Union defendants were also using a procedure that the Court found violated nonunion members' First Amendment rights. In order to use a payroll deduction plan, employees were required to sign a waiver form in which they gave up the right to receive financial information and a full explanation of their rights as nonmembers. This procedure appeared to discourage the nonmembers' access to full and proper information under Chicago Teachers Union v. Hudson, 475 U.S. 292, 106 S.Ct. 1066, 89 L.Ed.2d 232 (1986). The Court acknowledged that First Amendment rights may be waived, but stressed that a waiver must be voluntary, knowing, and intelligently made, with full awareness of the legal consequences to be valid. The waivers would only be acceptable, I noted, where the waivers contained a clear and full explanation of the nonmembers' rights under Hudson.

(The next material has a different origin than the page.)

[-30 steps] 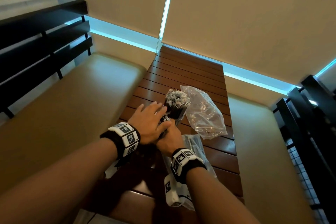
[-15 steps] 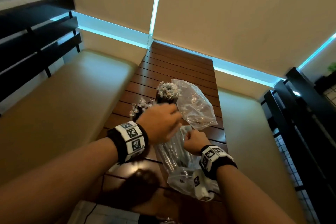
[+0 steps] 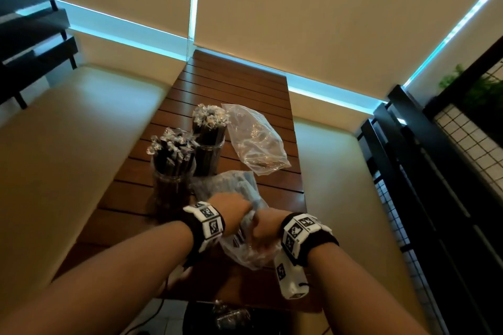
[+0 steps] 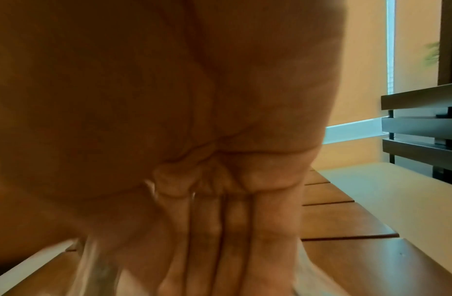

According to the union defendants, Step I of the procedures now requires the unions to "provide to all non-union employees who are required to pay an agency fee adequate information as required by the procedures." In addition, all non-union employees, including all individuals who previously executed a waiver of their rights to receive the information, shall be provided with a copy of the procedures and the information required by the procedures. Affidavit of Beverly J. Wolkow, at 2 (September 1, 1988). The unions have also agreed to disregard the former waivers and consider them without force and effect. Defendant's Brief in Support of Motion to Dissolve Injunction, at 5. Moreover, according to the defendants, any future attempt to secure a waiver shall conform to the standards set forth in the Court's August 1988 opinion.

Escrow

The Court stated in its August 1988 opinion that the language in the procedures should be changed to clearly indicate that, pending a decision by the impartial decision-maker, all payments of the non-member's reduced fee must be paid directly into escrow. In all other respects, I found the proposed escrow procedure to comport with the mandates of Hudson. In response to the Court's directive, the union defendants have added the following language to Step II of the procedures:

All such payments required of an objecting non-member by these procedures shall be paid into the First of America-Central escrow account and shall remain in said account until such time as the arbitrator has issued his or her decision on the proportion of the agency fee that is chargeable to non-members. Thereafter all such funds in the escrow account shall be disbursed in conformity with these procedures.

With this addition, the union defendants clearly establish that all payments required under the...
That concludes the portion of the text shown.